/---

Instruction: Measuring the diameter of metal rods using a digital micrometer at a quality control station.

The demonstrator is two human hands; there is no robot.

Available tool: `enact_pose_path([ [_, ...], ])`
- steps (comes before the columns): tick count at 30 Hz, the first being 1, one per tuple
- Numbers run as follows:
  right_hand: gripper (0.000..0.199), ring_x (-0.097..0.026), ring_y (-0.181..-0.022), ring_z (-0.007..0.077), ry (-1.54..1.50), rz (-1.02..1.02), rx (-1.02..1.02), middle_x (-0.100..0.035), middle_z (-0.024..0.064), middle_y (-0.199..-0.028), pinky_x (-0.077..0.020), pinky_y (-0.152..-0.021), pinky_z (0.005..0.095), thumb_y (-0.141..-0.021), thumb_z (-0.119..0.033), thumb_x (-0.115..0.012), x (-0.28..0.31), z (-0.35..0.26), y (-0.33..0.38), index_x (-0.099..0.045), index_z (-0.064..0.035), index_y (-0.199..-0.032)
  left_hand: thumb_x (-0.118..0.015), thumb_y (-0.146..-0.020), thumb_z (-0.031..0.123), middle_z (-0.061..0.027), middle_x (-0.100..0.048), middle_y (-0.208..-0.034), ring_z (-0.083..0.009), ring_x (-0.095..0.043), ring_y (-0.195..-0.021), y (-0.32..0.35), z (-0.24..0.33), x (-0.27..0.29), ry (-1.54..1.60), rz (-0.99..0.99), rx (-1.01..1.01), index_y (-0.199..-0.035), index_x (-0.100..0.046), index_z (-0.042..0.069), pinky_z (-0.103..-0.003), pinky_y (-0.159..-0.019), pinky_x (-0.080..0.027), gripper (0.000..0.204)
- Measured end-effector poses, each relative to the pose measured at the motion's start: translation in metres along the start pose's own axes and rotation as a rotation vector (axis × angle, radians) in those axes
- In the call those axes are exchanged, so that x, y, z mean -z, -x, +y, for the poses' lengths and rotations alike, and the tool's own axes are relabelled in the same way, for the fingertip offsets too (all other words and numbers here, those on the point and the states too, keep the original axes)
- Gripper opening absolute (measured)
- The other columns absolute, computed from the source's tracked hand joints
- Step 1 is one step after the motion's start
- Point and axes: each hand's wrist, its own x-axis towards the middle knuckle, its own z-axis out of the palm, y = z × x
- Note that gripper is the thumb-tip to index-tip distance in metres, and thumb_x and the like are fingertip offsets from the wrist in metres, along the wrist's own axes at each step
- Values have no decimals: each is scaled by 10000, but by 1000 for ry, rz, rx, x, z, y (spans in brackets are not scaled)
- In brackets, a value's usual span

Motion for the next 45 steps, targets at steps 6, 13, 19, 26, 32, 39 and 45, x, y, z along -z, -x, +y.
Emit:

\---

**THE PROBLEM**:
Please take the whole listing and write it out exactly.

**RESULT OF THE EXERCISE**:
Instruction: Measuring the diameter of metal rods using a digital micrometer at a quality control station.

The demonstrator is two human hands; there is no robot.

Available tool: `enact_pose_path([ [_, ...], ])`
- steps (comes before the columns): tick count at 30 Hz, the first being 1, one per tuple
- Numbers run as follows:
  right_hand: gripper (0.000..0.199), ring_x (-0.097..0.026), ring_y (-0.181..-0.022), ring_z (-0.007..0.077), ry (-1.54..1.50), rz (-1.02..1.02), rx (-1.02..1.02), middle_x (-0.100..0.035), middle_z (-0.024..0.064), middle_y (-0.199..-0.028), pinky_x (-0.077..0.020), pinky_y (-0.152..-0.021), pinky_z (0.005..0.095), thumb_y (-0.141..-0.021), thumb_z (-0.119..0.033), thumb_x (-0.115..0.012), x (-0.28..0.31), z (-0.35..0.26), y (-0.33..0.38), index_x (-0.099..0.045), index_z (-0.064..0.035), index_y (-0.199..-0.032)
  left_hand: thumb_x (-0.118..0.015), thumb_y (-0.146..-0.020), thumb_z (-0.031..0.123), middle_z (-0.061..0.027), middle_x (-0.100..0.048), middle_y (-0.208..-0.034), ring_z (-0.083..0.009), ring_x (-0.095..0.043), ring_y (-0.195..-0.021), y (-0.32..0.35), z (-0.24..0.33), x (-0.27..0.29), ry (-1.54..1.60), rz (-0.99..0.99), rx (-1.01..1.01), index_y (-0.199..-0.035), index_x (-0.100..0.046), index_z (-0.042..0.069), pinky_z (-0.103..-0.003), pinky_y (-0.159..-0.019), pinky_x (-0.080..0.027), gripper (0.000..0.204)
- Measured end-effector poses, each relative to the pose measured at the motion's start: translation in metres along the start pose's own axes and rotation as a rotation vector (axis × angle, radians) in those axes
- In the call those axes are exchanged, so that x, y, z mean -z, -x, +y, for the poses' lengths and rotations alike, and the tool's own axes are relabelled in the same way, for the fingertip offsets too (all other words and numbers here, those on the point and the states too, keep the original axes)
- Gripper opening absolute (measured)
- The other columns absolute, computed from the source's tracked hand joints
- Step 1 is one step after the motion's start
- Point and axes: each hand's wrist, its own x-axis towards the middle knuckle, its own z-axis out of the palm, y = z × x
- Note that gripper is the thumb-tip to index-tip distance in metres, and thumb_x and the like are fingertip offsets from the wrist in metres, along the wrist's own axes at each step
- Values have no decimals: each is scaled by 10000, but by 1000 for ry, rz, rx, x, z, y (spans in brackets are not scaled)
- In brackets, a value's usual span

Motion for the next 45 steps, targets at steps 6, 13, 19, 26, 32, 39 and 45, x, y, z along -z, -x, +y.
Emit:

This output has come to an end.